Saturday, August 21, 2010

On Grilled Pork Tenderloin with Polenta


This was a spectacular meal, and any time you can pull off a spectacular meal with items you have in the pantry already is cause for celebration. Pork tenderloin often goes on sale at my local market, so I picked this one up for only a few dollars. The jar of deli jalapenos has been patiently waiting in the fridge for something more exciting than sandwiches, and I made the polenta with ordinary corn meal. Not the most inspired preparation, but frugal, and made more interesting with chicken stock and sharp cheddar cheese. The onion puree added a delicious layer of sweet to a spicy, smoky, and salty dish.


Pork Tenderloin
(Click for printable recipe.)
1/3 c sliced tamed jalapeno peppers (I had Mezzetta in the fridge)
1/4 cup of the jalapeno brine
water to taste (consider the heat tolerance of your guests)
salt
bacon fat
pork tenderloin, silver skin removed

1. Blend the peppers, brine, and water (if desired) in a blender, mini food processor, with a stick blender, your choice. This is a marinade; the method is not critical. Pack the mixture and the tenderloin in a large zip top bag and refrigerate. The brine includes vinegar, so don't go too long as the meat will start to disintegrate. This particular preparation soaked for about 24 hours, but as few as 4 will give you some chile flavor.
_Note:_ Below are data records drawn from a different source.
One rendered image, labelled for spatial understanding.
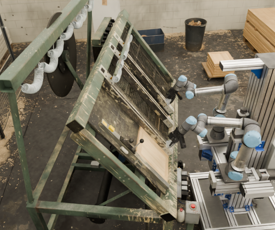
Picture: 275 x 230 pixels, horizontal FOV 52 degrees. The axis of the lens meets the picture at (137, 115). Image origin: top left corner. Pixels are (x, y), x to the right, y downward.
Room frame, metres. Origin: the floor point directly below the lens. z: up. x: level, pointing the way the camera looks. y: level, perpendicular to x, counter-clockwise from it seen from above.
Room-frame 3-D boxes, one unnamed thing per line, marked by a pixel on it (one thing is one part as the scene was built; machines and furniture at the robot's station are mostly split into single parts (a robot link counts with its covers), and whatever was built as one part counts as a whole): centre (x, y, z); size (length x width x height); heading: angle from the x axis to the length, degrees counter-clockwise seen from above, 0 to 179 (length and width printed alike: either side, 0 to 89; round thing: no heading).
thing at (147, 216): (2.55, 0.25, 0.41); 2.20 x 1.38 x 0.83; 172
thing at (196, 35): (6.40, -1.43, 0.33); 0.52 x 0.51 x 0.65; 3
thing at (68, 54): (2.51, 0.68, 1.85); 0.80 x 0.06 x 0.80; 172
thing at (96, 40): (3.32, 0.36, 1.38); 0.70 x 0.15 x 0.85; 172
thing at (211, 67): (5.11, -1.68, 0.20); 0.61 x 0.53 x 0.40; 3
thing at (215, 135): (2.17, -0.83, 1.09); 0.15 x 0.15 x 0.10
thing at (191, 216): (1.40, -0.44, 0.84); 0.12 x 0.12 x 0.18; 82
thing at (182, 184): (1.84, -0.44, 0.69); 0.50 x 0.14 x 0.24; 172
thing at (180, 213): (1.84, -0.46, 0.10); 0.10 x 0.10 x 0.20
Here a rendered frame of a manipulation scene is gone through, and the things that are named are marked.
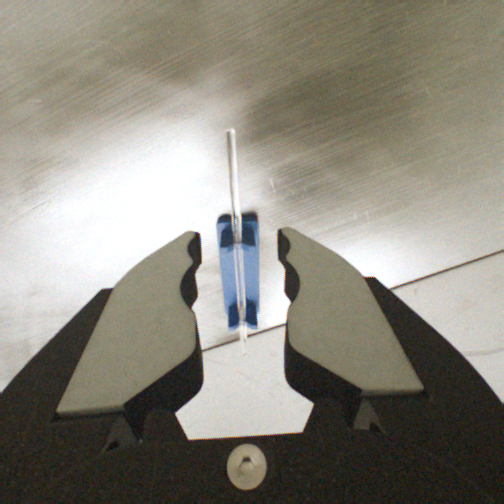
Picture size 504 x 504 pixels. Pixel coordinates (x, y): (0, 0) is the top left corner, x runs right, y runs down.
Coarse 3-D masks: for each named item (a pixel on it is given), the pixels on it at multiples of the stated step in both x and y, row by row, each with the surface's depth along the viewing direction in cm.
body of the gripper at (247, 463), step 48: (144, 432) 5; (336, 432) 4; (96, 480) 4; (144, 480) 4; (192, 480) 4; (240, 480) 4; (288, 480) 4; (336, 480) 4; (384, 480) 4; (432, 480) 4
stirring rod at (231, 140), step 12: (228, 132) 15; (228, 144) 15; (228, 156) 16; (228, 168) 16; (240, 216) 18; (240, 228) 18; (240, 240) 19; (240, 252) 19; (240, 264) 20; (240, 276) 20; (240, 288) 21; (240, 300) 22; (240, 312) 22; (240, 324) 23; (240, 336) 24
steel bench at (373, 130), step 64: (0, 0) 14; (64, 0) 14; (128, 0) 14; (192, 0) 14; (256, 0) 15; (320, 0) 15; (384, 0) 15; (448, 0) 15; (0, 64) 15; (64, 64) 16; (128, 64) 16; (192, 64) 16; (256, 64) 16; (320, 64) 16; (384, 64) 17; (448, 64) 17; (0, 128) 17; (64, 128) 17; (128, 128) 18; (192, 128) 18; (256, 128) 18; (320, 128) 18; (384, 128) 19; (448, 128) 19; (0, 192) 19; (64, 192) 20; (128, 192) 20; (192, 192) 20; (256, 192) 21; (320, 192) 21; (384, 192) 21; (448, 192) 21; (0, 256) 22; (64, 256) 22; (128, 256) 23; (384, 256) 24; (448, 256) 25; (0, 320) 26; (64, 320) 26; (0, 384) 31
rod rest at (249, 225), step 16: (224, 224) 21; (256, 224) 21; (224, 240) 20; (256, 240) 22; (224, 256) 22; (256, 256) 22; (224, 272) 23; (256, 272) 23; (224, 288) 24; (256, 288) 24; (224, 304) 25; (256, 304) 25; (256, 320) 24
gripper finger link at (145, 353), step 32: (160, 256) 10; (192, 256) 11; (128, 288) 8; (160, 288) 8; (192, 288) 9; (128, 320) 7; (160, 320) 7; (192, 320) 7; (96, 352) 6; (128, 352) 6; (160, 352) 6; (192, 352) 6; (96, 384) 5; (128, 384) 5; (160, 384) 6; (192, 384) 6; (64, 416) 5; (128, 416) 5
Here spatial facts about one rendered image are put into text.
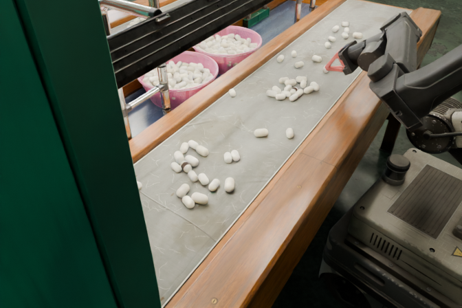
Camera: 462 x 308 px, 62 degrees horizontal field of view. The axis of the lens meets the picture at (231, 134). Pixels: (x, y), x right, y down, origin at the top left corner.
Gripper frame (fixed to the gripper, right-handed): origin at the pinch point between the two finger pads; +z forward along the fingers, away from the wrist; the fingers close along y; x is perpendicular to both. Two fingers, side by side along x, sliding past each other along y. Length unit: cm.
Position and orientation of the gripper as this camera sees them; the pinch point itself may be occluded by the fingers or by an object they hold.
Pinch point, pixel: (328, 67)
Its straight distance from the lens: 121.6
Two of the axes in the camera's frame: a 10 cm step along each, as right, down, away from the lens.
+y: -5.9, 5.1, -6.3
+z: -6.2, 2.2, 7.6
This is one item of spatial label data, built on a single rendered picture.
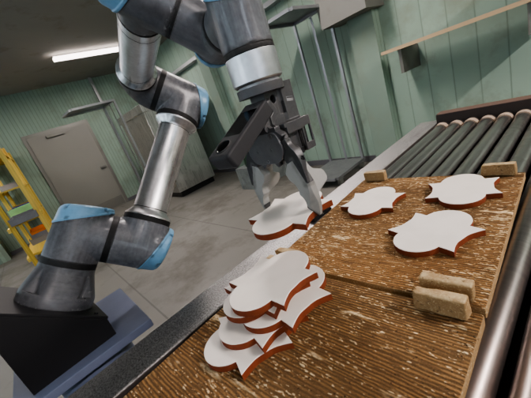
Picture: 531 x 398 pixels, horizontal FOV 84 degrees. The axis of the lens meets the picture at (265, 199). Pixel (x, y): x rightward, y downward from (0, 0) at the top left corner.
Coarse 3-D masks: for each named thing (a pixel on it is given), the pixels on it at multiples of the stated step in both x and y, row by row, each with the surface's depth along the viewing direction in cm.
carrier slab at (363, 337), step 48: (336, 288) 46; (192, 336) 46; (288, 336) 40; (336, 336) 37; (384, 336) 35; (432, 336) 33; (480, 336) 32; (144, 384) 41; (192, 384) 38; (240, 384) 36; (288, 384) 33; (336, 384) 32; (384, 384) 30; (432, 384) 28
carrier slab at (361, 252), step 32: (352, 192) 79; (416, 192) 66; (512, 192) 54; (320, 224) 67; (352, 224) 62; (384, 224) 58; (480, 224) 48; (512, 224) 47; (320, 256) 55; (352, 256) 52; (384, 256) 49; (448, 256) 44; (480, 256) 42; (384, 288) 43; (480, 288) 37
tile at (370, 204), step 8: (368, 192) 72; (376, 192) 71; (384, 192) 69; (392, 192) 68; (352, 200) 71; (360, 200) 70; (368, 200) 68; (376, 200) 67; (384, 200) 66; (392, 200) 64; (344, 208) 70; (352, 208) 67; (360, 208) 65; (368, 208) 64; (376, 208) 63; (384, 208) 63; (392, 208) 61; (352, 216) 65; (360, 216) 63; (368, 216) 63
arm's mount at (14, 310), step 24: (0, 288) 68; (0, 312) 53; (24, 312) 56; (48, 312) 59; (72, 312) 62; (96, 312) 65; (0, 336) 53; (24, 336) 55; (48, 336) 58; (72, 336) 60; (96, 336) 63; (24, 360) 55; (48, 360) 58; (72, 360) 60; (24, 384) 55; (48, 384) 58
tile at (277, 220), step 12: (276, 204) 52; (288, 204) 50; (300, 204) 48; (324, 204) 45; (264, 216) 49; (276, 216) 47; (288, 216) 45; (300, 216) 44; (312, 216) 44; (252, 228) 46; (264, 228) 45; (276, 228) 43; (288, 228) 43; (300, 228) 42
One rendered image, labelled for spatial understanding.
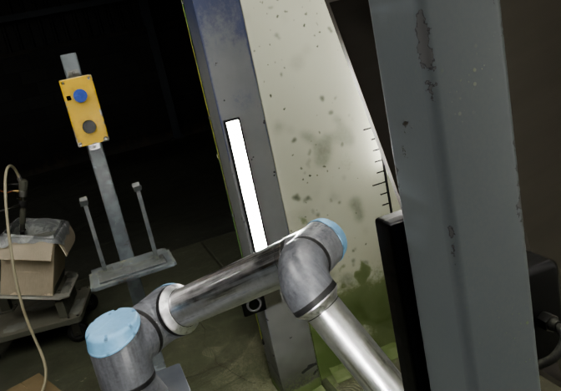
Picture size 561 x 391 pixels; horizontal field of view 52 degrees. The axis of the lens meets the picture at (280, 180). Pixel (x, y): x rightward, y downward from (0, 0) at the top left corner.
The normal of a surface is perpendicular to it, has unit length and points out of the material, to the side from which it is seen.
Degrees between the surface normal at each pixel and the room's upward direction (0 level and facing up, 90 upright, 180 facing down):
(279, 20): 90
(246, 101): 90
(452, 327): 90
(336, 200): 90
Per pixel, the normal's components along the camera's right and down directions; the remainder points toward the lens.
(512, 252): 0.35, 0.17
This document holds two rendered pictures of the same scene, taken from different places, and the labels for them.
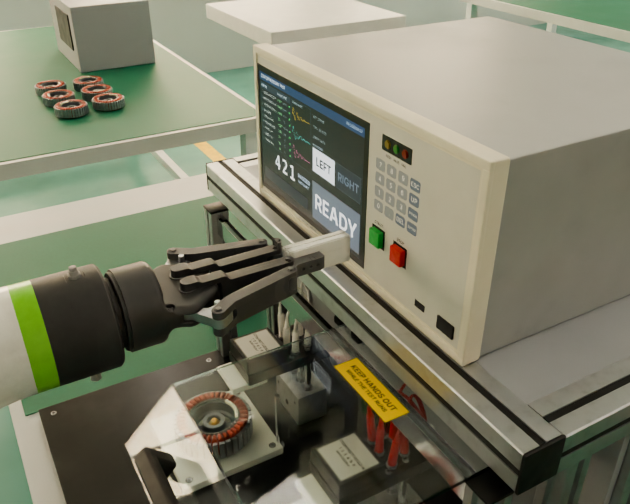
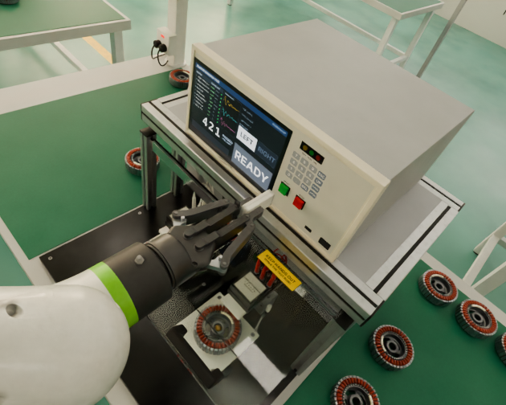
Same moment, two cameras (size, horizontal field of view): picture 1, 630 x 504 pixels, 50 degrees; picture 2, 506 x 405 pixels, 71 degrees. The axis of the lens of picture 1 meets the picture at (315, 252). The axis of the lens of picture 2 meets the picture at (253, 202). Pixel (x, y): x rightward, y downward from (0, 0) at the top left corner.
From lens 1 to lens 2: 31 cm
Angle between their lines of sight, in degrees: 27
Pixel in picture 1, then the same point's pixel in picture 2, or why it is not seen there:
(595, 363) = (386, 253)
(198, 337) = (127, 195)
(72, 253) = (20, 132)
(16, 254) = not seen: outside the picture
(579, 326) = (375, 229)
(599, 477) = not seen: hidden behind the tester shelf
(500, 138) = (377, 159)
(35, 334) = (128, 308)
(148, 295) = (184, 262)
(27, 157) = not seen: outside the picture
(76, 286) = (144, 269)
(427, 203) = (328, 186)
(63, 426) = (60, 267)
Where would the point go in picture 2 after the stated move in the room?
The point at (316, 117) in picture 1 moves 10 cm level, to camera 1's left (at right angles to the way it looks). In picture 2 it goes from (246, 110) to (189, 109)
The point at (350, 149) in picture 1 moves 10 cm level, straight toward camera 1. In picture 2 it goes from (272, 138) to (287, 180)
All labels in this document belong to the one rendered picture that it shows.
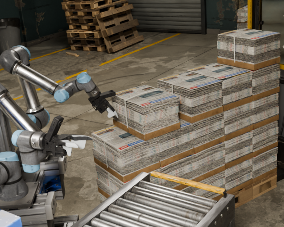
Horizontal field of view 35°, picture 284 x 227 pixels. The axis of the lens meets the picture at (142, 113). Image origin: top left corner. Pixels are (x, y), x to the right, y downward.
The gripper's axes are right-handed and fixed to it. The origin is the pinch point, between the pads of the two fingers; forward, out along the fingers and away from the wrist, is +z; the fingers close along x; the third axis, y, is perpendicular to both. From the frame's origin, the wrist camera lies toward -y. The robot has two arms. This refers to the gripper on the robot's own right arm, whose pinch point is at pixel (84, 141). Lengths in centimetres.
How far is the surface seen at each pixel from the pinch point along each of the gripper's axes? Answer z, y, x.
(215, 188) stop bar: 42, 35, -51
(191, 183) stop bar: 29, 35, -53
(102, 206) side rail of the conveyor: -6.9, 40.8, -24.0
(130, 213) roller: 9.0, 41.2, -22.8
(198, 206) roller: 38, 39, -37
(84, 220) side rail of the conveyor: -9.0, 42.5, -11.3
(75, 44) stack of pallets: -418, 22, -655
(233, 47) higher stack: 21, -22, -181
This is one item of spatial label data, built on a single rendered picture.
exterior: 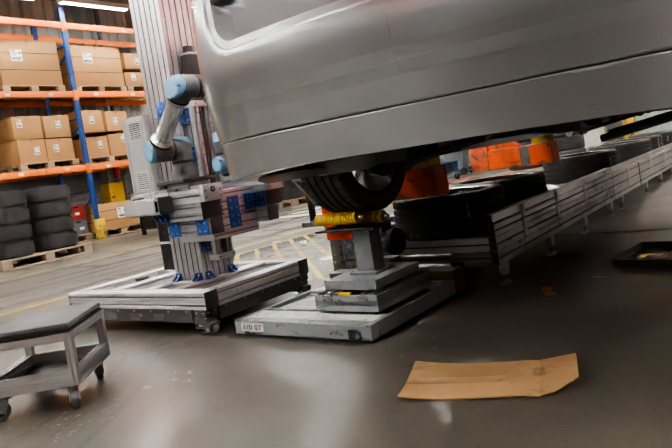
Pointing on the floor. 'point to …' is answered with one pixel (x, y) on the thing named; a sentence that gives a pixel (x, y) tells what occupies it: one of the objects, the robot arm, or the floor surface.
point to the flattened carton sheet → (489, 379)
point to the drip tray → (644, 254)
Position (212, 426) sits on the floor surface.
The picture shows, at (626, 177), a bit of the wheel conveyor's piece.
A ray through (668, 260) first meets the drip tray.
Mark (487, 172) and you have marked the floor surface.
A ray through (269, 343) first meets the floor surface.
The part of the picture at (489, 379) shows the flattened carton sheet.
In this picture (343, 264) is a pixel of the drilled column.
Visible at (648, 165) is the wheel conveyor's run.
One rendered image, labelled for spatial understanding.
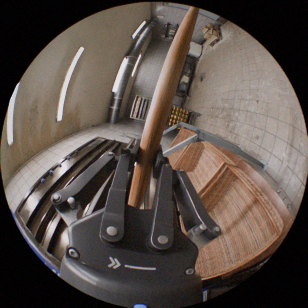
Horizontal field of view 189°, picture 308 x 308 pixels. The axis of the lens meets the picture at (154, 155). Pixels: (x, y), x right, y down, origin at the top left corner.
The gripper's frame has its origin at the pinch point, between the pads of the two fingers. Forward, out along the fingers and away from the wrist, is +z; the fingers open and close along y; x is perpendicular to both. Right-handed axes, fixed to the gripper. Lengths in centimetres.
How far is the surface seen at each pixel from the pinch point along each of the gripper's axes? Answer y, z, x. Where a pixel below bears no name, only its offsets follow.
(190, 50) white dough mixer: 66, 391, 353
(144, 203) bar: 3.0, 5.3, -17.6
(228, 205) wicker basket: 60, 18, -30
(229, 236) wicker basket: 60, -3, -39
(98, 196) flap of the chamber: -19.9, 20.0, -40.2
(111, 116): -121, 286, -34
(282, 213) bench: 61, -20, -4
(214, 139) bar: 35.1, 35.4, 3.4
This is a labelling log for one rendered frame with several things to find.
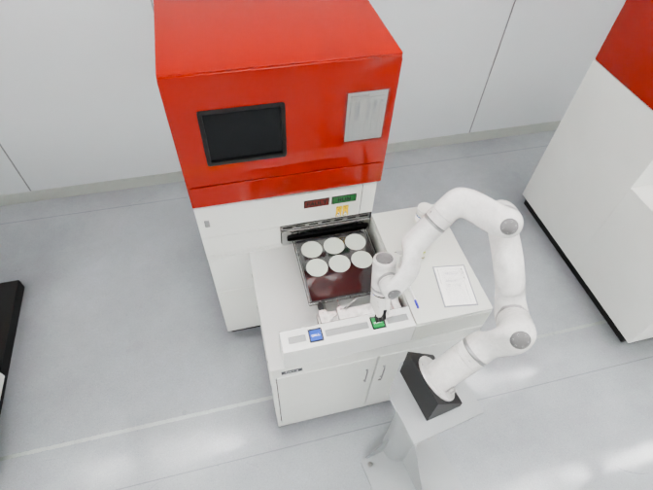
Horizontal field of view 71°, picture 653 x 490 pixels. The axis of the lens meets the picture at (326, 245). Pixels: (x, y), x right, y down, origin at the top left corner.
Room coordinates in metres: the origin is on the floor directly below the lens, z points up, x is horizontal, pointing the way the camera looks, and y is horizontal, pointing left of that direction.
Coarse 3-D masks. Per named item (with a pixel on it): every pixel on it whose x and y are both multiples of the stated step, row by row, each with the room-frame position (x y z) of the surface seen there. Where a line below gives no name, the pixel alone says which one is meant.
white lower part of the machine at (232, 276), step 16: (240, 256) 1.33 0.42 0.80; (224, 272) 1.30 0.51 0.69; (240, 272) 1.32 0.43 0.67; (224, 288) 1.29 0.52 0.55; (240, 288) 1.32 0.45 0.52; (224, 304) 1.29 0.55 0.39; (240, 304) 1.31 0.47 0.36; (256, 304) 1.34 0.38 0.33; (224, 320) 1.28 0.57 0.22; (240, 320) 1.31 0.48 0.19; (256, 320) 1.33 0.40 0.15
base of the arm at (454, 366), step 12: (456, 348) 0.76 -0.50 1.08; (420, 360) 0.75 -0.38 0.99; (432, 360) 0.79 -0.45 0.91; (444, 360) 0.73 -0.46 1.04; (456, 360) 0.72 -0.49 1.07; (468, 360) 0.71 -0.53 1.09; (432, 372) 0.70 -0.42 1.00; (444, 372) 0.69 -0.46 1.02; (456, 372) 0.68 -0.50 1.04; (468, 372) 0.68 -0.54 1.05; (432, 384) 0.65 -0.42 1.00; (444, 384) 0.66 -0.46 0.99; (456, 384) 0.66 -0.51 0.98; (444, 396) 0.62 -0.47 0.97
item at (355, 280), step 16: (304, 240) 1.37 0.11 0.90; (320, 240) 1.38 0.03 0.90; (304, 256) 1.28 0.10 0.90; (320, 256) 1.28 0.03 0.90; (304, 272) 1.18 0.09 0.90; (336, 272) 1.19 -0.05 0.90; (352, 272) 1.20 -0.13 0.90; (368, 272) 1.20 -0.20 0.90; (320, 288) 1.10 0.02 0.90; (336, 288) 1.11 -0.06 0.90; (352, 288) 1.11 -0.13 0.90; (368, 288) 1.12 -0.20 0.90
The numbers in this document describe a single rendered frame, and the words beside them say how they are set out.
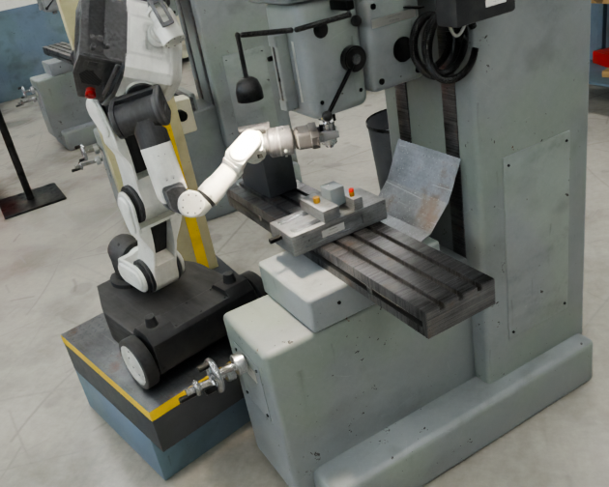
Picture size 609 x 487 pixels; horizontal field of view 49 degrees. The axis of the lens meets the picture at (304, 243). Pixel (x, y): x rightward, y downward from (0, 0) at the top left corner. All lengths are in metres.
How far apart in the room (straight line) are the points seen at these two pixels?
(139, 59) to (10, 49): 8.83
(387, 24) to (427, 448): 1.37
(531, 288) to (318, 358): 0.84
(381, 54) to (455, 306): 0.73
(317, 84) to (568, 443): 1.57
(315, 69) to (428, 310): 0.71
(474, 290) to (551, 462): 0.97
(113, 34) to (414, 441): 1.58
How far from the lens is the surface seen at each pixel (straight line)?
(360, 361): 2.19
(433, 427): 2.41
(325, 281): 2.03
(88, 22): 2.00
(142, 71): 1.97
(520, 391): 2.59
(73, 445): 3.09
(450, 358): 2.46
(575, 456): 2.61
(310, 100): 1.87
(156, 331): 2.43
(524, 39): 2.15
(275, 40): 1.88
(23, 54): 10.81
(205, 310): 2.50
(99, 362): 2.77
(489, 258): 2.28
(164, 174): 1.91
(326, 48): 1.86
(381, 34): 1.94
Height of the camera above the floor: 1.86
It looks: 27 degrees down
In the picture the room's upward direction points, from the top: 11 degrees counter-clockwise
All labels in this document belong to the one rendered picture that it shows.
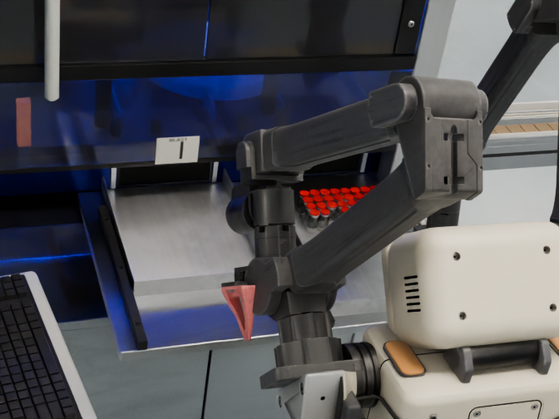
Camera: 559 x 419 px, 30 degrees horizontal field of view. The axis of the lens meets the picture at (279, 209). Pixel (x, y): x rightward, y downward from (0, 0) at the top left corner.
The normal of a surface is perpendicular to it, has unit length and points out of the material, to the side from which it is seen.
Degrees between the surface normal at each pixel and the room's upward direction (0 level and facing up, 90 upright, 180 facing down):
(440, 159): 55
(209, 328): 0
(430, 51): 90
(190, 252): 0
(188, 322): 0
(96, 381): 90
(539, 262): 48
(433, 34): 90
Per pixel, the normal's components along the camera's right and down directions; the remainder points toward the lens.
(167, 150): 0.30, 0.58
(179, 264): 0.13, -0.81
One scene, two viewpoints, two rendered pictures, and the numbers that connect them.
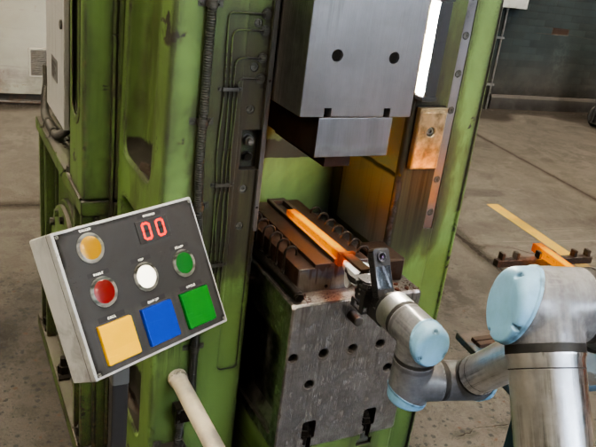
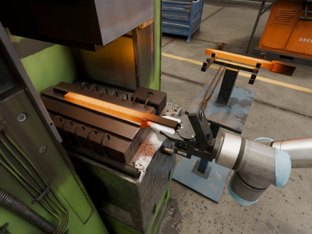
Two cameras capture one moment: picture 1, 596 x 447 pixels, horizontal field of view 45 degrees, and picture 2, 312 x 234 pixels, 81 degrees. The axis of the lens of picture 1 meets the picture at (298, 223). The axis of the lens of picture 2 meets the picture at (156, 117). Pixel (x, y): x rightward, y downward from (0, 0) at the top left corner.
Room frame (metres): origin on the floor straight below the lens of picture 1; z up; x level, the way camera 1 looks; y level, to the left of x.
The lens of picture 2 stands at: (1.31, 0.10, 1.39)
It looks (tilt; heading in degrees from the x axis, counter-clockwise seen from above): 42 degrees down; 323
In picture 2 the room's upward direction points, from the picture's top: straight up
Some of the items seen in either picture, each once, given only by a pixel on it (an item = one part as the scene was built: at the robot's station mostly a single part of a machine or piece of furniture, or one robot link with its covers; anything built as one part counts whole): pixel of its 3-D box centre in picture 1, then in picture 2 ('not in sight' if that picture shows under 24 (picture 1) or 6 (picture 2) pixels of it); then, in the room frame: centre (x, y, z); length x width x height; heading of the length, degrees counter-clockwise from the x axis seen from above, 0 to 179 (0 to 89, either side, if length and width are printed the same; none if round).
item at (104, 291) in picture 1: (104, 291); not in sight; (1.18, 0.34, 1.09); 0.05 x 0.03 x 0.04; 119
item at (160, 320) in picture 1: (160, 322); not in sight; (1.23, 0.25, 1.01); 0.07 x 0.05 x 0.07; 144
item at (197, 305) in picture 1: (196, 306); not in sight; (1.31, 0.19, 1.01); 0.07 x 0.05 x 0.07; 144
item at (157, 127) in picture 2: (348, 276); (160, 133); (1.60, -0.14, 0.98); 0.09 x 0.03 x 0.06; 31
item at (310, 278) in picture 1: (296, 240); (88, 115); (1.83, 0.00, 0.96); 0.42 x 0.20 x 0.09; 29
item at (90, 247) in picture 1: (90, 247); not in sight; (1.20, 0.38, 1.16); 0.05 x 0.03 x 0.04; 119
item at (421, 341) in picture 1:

2. Heat your grill, and remove the tenderloin from the marinade. Wipe off any bits of pepper or seeds and dry. You could have added salt to the marinade to inject the middle of the meat with more flavor, but where the tenderloin is such a skinny piece of meat, I'm happy to just salt before I grill.

3. Melt your bacon fat if needed. As to bacon fat, we're talking fat rendered from the last time you cooked bacon, and saved in a jar in the fridge. This is fantastic if you ever need just a bit of smokiness; you can use to cook onions in or mix just a bit into hamburger patties.

4. When your grill is hot, cover the tenderloin with fat and put on the grill. Be prepared with a spray bottle for flareups. Turn as each side browns and re-coat with bacon fat. The tenderloin is a very lean cut, and you're cooking it over the grill, so I don't worry one bit about drenching it in bacon grease.

5. Follow your favorite cookbook for final cooking temperature. I aimed for 145 degrees. Tent with foil for 10 minutes before slicing.

Polenta
(Click for printable recipe.)
4-5 c chicken stock
1 T butter
1 c cornmeal

1/2 cup milk or half-n-half as needed
1 c grated cheddar cheese
salt and pepper to taste

Polenta is a very versatile and very personal dish. I chose it for this dish because it adds a quiet tamale suggestion to the meal, and would be cooling if the chile marinade had turned out too spicy.

1. Boil three cups of stock with your butter.
2. Slowly shake in the cornmeal and whisk to work out lumps.
3. Cook on medium-low for 5-10 minutes, whisking often and checking to see that it doesn't burn.
4. If the mixture seems too thick, add more hot chicken stock. I like mine to stay creamy for a while after cooking, so I keep it thinned to a pourable consistency. In this particular preparation, it took almost five cups of stock.
5. Cook for an additional 5-10 minutes.
6. Add milk or half-n-half and cheese, stir to combine and melt.
7. Salt and pepper to taste.

Walla Walla Onion Puree
(Click for printable recipe.)
1 large walla walla or other sweet onion
olive oil
salt
1 c chicken stock
sugar to taste

1. Dice onion
2. Saute in olive oil, lightly salted, until the onion is brown and caramelized. If your onions aren't sweet enough, you can add a dash of white or brown sugar to assist with the caramelization. Remember, the polenta will be salty, the pork will be spicy and smoky. What better flavor addition than sweet?
3. Add chicken stock, puree with immersion blender (I find this step works best when the mixture is added to a coffee mug). Add any accumulated juices from your pork's resting place.